In meiner Studentenzeit habe ich in weinseliger Stimmung mit einem Freund mal ein ESP für Koffer entworfen. Damals waren die Koffer ziemlich schmal, hatten an der kurzen Seite zwei Räder und waren entsprechend kipplig. Was also lag näher, als das bei Autos bewährte Prinzip des Elektronischen Stabilitäts Programms auf den Koffer zu übertragen. Wir wollten die Schräglage des Koffers mit Sensoren messen und ab einem bestimmten Winkel das eine oder das andere Rad sanft bremsen, um so den Koffer über das Einleiten einer leichten Kurve wieder in die aufrechte Position zu bekommen.
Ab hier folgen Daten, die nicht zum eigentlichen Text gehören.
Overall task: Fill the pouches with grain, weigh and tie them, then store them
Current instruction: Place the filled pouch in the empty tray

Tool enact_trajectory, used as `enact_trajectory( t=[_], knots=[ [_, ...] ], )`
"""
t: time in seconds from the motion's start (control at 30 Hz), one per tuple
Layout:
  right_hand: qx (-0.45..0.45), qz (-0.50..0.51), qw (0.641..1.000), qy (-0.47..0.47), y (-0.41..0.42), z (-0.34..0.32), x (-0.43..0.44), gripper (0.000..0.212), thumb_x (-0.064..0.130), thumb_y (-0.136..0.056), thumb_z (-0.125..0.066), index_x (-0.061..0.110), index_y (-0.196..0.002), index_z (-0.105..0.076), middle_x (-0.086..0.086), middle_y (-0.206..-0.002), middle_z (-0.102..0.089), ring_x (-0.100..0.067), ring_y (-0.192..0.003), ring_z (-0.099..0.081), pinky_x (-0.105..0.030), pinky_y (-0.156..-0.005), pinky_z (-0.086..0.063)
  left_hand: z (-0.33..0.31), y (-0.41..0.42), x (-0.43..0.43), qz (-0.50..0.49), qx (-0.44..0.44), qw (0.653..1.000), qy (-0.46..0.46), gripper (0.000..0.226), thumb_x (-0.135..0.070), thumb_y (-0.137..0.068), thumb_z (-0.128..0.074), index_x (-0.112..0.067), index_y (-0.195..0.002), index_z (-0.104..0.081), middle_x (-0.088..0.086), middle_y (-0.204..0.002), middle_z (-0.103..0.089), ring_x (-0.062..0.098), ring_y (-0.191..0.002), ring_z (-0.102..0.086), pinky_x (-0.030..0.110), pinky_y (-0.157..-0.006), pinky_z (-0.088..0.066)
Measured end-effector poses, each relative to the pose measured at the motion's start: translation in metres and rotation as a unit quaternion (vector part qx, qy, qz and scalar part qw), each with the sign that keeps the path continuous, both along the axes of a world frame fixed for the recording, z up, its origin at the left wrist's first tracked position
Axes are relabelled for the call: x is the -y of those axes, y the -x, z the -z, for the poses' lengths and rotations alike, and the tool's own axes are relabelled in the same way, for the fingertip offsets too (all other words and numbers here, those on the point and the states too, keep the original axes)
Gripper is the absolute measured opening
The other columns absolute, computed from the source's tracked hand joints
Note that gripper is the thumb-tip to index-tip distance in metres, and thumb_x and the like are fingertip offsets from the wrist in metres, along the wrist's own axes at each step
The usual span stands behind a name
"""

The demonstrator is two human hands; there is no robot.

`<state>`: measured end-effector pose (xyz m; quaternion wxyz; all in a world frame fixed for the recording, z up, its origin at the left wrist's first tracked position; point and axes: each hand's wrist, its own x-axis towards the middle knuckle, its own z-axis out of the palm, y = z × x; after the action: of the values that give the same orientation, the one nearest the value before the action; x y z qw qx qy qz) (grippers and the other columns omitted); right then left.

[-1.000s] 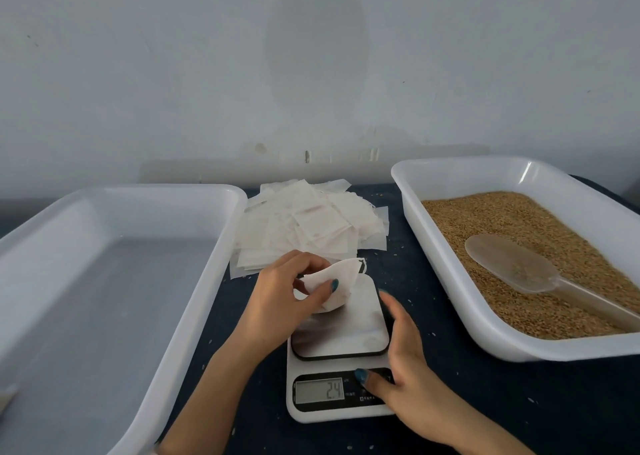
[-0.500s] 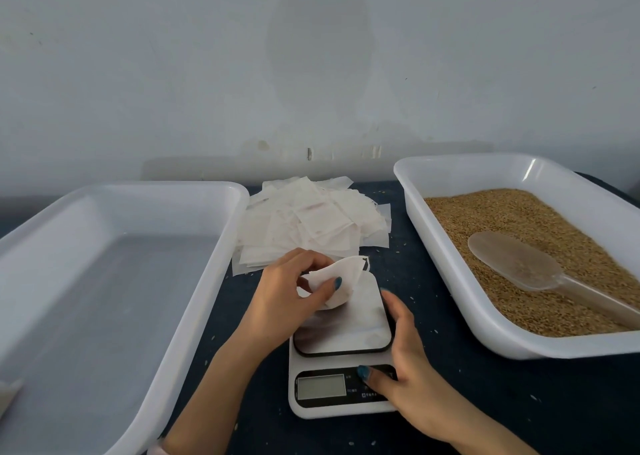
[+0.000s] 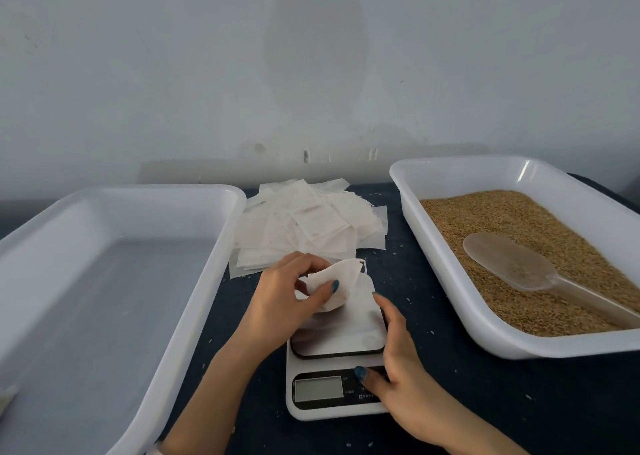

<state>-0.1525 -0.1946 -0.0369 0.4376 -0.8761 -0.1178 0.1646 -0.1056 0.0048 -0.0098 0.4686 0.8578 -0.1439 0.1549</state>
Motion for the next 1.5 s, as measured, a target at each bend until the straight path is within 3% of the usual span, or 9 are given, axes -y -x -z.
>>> enact_trajectory(
  t=[0.2,0.67,0.8,1.0,1.3,1.5],
  knots=[
    [-0.009,0.0,1.0,-0.022,0.002,-0.004,0.002,0.098,0.007,-0.092,-0.066,0.035,-0.153,0.005,0.015,-0.158,-0.01,-0.001,-0.145,-0.016,-0.028,-0.123,-0.018,0.0,0.0,0.0,0.004,0.001,1.0,-0.001,0.02,-0.016,-0.085,-0.075,-0.034,-0.093,-0.068,-0.018,-0.095,-0.066,0.009,-0.09,-0.062,0.01,-0.068,-0.044],
    [-0.031,0.013,0.999,-0.04,0.003,-0.01,0.003,0.094,0.005,-0.092,-0.065,0.036,-0.153,0.001,0.017,-0.154,-0.015,0.0,-0.141,-0.02,-0.021,-0.119,-0.019,-0.002,0.002,0.0,0.004,-0.001,1.0,-0.004,0.021,-0.015,-0.086,-0.074,-0.034,-0.093,-0.068,-0.019,-0.094,-0.066,0.007,-0.09,-0.062,0.009,-0.069,-0.044],
    [-0.053,0.006,0.997,-0.055,0.003,-0.013,0.005,0.094,-0.004,-0.092,-0.059,0.036,-0.153,0.0,0.016,-0.155,-0.014,-0.001,-0.143,-0.018,-0.03,-0.123,-0.019,-0.001,0.001,-0.001,0.003,-0.006,1.0,0.001,0.019,-0.015,-0.086,-0.074,-0.031,-0.094,-0.069,-0.018,-0.093,-0.066,0.008,-0.09,-0.062,0.008,-0.07,-0.044],
    [-0.062,-0.005,0.997,-0.044,0.004,-0.018,0.007,0.096,-0.007,-0.091,-0.056,0.037,-0.153,0.003,0.014,-0.156,-0.014,-0.003,-0.145,-0.017,-0.032,-0.124,-0.018,0.0,0.0,0.0,-0.002,-0.008,1.0,-0.002,0.017,-0.016,-0.086,-0.075,-0.03,-0.094,-0.069,-0.018,-0.093,-0.066,0.009,-0.089,-0.062,0.009,-0.069,-0.044],
    [-0.046,-0.014,0.998,-0.038,0.005,-0.019,0.007,0.095,-0.002,-0.092,-0.06,0.034,-0.154,0.004,0.013,-0.157,-0.013,-0.003,-0.146,-0.016,-0.03,-0.123,-0.018,0.002,0.0,0.0,-0.004,-0.007,1.0,-0.014,0.011,-0.018,-0.087,-0.074,-0.025,-0.094,-0.07,-0.015,-0.092,-0.066,0.01,-0.088,-0.062,0.009,-0.07,-0.044],
    [-0.036,-0.009,0.997,-0.07,0.003,-0.013,0.008,0.091,0.003,-0.093,-0.062,0.04,-0.152,-0.004,0.015,-0.154,-0.017,0.001,-0.141,-0.019,-0.019,-0.115,-0.02,0.003,0.0,-0.001,-0.004,0.0,1.0,-0.031,0.011,-0.015,-0.088,-0.073,-0.026,-0.089,-0.072,-0.017,-0.087,-0.066,0.011,-0.085,-0.062,0.011,-0.069,-0.042]
  ],
)
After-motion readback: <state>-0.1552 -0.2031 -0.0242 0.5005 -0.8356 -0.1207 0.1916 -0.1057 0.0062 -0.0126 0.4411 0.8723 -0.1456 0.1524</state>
Man könnte dieses Prinzip in der heutigen Zeit noch mit Künstlicher Intelligenz ausstatten, die notwendigen Steuerimpulse der Radbremsen der Fahrsituation anpassen, die Kofferbeladung bestimmen und überhaupt aus den Systemreaktionen lernen lassen.
Doch was macht irgendein anderer findiger Mensch? Er schraubt statt der bisher zwei Rädchen gleich vier unter den Koffer. Keine Sensoren, keine Elektronik, keine KI und doch ist die Gefahr des Kippens erheblich verringert. Bringt man jetzt noch den Griff so an, dass man die breite Seite zieht, ist ein Umkippen praktisch ausgeschlossen.
Was ist geschehen? Wir hatten einen schönen Abend, haben uns prima amüsiert und in immer verrückteren Details mit dem Problem beschäftigt. Dabei aber nur in eine Richtung gedacht, nämlich den seinerzeit marktüblichen Standard genommen und optimiert. Was fehlte war die Abstraktion, das Abwenden von der mehr oder weniger oberflächlichen Behandlung der Symptome.
Wir hätten zum Beispiel überlegen können, was Kippen im technischen Sinne heißt und wie man es beheben kann. Über Betrachtung des Schwerpunktes, seiner Bewegung und deren Beeinflussung hätte sich vielleicht die Montage weiterer (rollbarer) Unterstützungspunkte ergeben. Alternativ hätten wir (unter Alkoholeinfluss vielleicht sogar noch besser) drauflos phantasieren können, die beiden Reifen in Gedanken abgeschraubt, einen fliegenden Teppich montiert und schließlich beim quergezogenen Vierräderer landen können.
Natürlich, das erleben wir ja immer wieder: Entwicklungen überholen sich, mit einer automatischen Tränke für Pferdekutschen könnte man heutzutage keine Begeisterung mehr hervorrufen. Und ebenso hätten wir vor 40 Jahren vielleicht noch ein Koffer-ESP verkaufen können, heute würde man uns ungläubig anschauen.
Aber neben dem Zahn der Zeit geschuldeten Vergänglichkeit von Entwicklungen entdecke ich immer wieder Neuerungen, die absehbar schon deshalb eine kurze Halbwertszeit haben, weil sie nur Symptome bearbeiten, statt der Ursache auf den Grund zu gehen.
Anmerkung in dieser Sache: Die derzeit viel propagierte Allmacht der Künstlichen Intelligenz heilt in vielen Anwendungsfeldern auch nur Symptome, angefangen bei mangelhafter Datenqualität über Probleme mit der Bereitstellung bis hin zu Schludrigkeit in der Datenauswertung. Und unterstützt an vielen Stellen marode Prozesse, die nach gehöriger Optimierung auch ohne KI flutschen würden.